Tokenizer.ts

Tokenizer.ts overview

Service for model-specific token counting and prompt truncation. Tokenization depends on the target provider, model, and encoding rules, so this module leaves the actual tokenization function to the service implementation.

The Tokenizer service can count tokens for raw prompt input and shorten a prompt to a token limit by keeping the newest messages that fit. This module defines the service tag, the service interface, and a make constructor that builds a full tokenizer service from a token-counting function.

Since v4.0.0

constructors

make

Creates a Tokenizer service implementation from tokenization options.

Details

This function constructs a complete Tokenizer service by providing a tokenization function. The service handles both tokenization and truncation operations using the provided tokenizer.

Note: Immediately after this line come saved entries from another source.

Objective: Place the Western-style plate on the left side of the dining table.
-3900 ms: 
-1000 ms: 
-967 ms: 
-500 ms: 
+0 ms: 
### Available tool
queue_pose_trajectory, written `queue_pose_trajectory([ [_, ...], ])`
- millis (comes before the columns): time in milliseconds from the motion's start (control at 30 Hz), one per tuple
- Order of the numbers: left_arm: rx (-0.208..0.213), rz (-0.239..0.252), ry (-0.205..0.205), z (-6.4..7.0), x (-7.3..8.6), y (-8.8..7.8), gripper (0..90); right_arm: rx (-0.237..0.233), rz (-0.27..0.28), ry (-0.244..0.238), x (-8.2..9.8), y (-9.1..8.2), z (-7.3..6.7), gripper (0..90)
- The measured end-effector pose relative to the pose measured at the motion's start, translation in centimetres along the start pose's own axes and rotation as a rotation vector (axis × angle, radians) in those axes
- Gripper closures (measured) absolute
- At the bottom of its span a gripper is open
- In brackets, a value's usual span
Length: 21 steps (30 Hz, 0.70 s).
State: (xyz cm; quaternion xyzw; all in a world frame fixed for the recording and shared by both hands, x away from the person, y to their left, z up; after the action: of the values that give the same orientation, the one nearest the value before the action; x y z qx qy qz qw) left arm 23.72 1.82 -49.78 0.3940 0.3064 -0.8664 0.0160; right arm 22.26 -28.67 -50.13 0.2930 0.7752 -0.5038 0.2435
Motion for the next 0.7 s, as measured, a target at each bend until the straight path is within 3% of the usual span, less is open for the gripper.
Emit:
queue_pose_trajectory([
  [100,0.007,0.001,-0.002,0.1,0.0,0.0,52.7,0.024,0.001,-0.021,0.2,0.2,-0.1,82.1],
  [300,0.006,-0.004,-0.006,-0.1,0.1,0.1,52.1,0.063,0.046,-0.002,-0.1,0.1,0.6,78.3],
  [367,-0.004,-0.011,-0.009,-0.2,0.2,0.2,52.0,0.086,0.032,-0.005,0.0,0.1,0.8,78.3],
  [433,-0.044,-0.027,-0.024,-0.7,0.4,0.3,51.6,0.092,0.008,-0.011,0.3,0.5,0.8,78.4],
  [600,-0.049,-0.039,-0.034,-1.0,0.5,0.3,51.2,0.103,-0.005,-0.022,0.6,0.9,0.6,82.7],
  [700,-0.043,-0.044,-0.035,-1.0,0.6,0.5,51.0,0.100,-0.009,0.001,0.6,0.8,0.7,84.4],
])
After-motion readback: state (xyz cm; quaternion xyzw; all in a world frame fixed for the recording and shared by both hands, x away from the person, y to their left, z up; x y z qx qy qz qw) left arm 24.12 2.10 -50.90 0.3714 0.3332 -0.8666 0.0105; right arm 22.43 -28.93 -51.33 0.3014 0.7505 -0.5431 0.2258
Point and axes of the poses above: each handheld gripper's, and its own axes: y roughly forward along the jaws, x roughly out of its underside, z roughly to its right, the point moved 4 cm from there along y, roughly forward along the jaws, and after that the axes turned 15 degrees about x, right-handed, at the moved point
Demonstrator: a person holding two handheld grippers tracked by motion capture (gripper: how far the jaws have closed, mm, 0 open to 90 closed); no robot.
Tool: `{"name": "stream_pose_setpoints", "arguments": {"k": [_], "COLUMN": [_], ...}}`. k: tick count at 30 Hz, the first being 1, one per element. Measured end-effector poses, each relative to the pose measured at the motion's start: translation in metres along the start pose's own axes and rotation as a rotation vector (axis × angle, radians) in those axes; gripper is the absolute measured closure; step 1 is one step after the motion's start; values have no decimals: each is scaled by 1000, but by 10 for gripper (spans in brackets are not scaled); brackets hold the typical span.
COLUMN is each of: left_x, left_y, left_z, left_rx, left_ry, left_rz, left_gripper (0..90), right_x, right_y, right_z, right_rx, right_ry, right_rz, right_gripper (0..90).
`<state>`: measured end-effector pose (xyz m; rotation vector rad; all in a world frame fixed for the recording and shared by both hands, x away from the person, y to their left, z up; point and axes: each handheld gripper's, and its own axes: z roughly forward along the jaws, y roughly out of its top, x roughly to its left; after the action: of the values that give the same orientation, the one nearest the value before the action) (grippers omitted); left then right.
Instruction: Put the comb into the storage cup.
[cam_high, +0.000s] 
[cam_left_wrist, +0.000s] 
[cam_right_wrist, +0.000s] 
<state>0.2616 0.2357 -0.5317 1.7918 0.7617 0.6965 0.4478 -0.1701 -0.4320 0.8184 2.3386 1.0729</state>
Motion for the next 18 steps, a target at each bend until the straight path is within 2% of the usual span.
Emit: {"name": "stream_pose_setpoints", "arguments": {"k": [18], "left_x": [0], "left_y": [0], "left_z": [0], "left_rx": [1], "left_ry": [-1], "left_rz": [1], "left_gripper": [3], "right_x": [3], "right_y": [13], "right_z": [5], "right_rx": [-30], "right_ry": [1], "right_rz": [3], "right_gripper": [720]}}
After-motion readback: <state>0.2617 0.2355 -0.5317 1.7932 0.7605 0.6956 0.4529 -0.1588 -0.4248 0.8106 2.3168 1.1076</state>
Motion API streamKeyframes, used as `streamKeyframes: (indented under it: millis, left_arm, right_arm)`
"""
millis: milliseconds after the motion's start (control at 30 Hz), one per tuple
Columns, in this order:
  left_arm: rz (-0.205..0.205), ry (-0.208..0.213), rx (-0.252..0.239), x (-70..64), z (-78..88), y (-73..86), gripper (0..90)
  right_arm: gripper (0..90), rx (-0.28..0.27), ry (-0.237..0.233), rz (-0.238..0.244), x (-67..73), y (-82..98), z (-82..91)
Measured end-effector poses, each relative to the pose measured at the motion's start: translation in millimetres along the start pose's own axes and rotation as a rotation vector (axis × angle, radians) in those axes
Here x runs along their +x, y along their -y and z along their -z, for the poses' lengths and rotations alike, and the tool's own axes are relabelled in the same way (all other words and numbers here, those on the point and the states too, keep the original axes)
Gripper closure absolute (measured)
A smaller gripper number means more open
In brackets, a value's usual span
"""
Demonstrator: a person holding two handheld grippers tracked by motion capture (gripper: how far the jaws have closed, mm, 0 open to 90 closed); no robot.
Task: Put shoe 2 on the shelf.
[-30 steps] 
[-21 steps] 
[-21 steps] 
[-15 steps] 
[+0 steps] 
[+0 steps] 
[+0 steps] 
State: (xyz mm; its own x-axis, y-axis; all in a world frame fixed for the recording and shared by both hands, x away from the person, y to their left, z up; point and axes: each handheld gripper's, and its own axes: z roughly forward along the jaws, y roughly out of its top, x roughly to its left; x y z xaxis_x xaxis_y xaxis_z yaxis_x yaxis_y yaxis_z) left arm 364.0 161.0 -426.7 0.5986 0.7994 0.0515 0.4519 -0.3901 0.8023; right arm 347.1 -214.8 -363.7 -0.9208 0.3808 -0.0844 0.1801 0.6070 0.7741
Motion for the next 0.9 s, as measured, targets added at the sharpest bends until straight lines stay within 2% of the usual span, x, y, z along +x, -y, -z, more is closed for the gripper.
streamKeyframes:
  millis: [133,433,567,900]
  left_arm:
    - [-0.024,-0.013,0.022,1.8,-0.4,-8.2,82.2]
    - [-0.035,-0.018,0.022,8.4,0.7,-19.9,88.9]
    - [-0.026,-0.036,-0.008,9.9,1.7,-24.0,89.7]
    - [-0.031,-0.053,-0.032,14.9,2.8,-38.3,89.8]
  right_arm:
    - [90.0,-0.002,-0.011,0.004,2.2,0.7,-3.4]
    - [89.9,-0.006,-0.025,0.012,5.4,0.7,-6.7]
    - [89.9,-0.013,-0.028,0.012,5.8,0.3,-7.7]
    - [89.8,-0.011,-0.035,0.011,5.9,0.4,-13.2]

Example (Creating a word tokenizer)

import { Effect } from "effect"
import { Tokenizer } from "effect/unstable/ai"

// Simple word-based tokenizer
const wordTokenizer = Tokenizer.make({
  tokenize: (prompt) =>
    Effect.succeed(
      prompt.content
        .flatMap((msg) =>
          typeof msg.content === "string"
            ? msg.content.split(" ")
            : msg.content.flatMap((part) => (part.type === "text" ? part.text.split(" ") : []))
        )
        .map((_, index) => index)
    )
})

Signature

declare const make: (options: {
  readonly tokenize: (content: Prompt.Prompt) => Effect.Effect<Array<number>, AiError.AiError>
}) => Service

Source

Since v4.0.0

models

Service (interface)

Tokenizer service interface providing text tokenization and truncation operations.

Details

This interface defines the core operations for converting text to tokens and managing content length within token limits for AI model compatibility.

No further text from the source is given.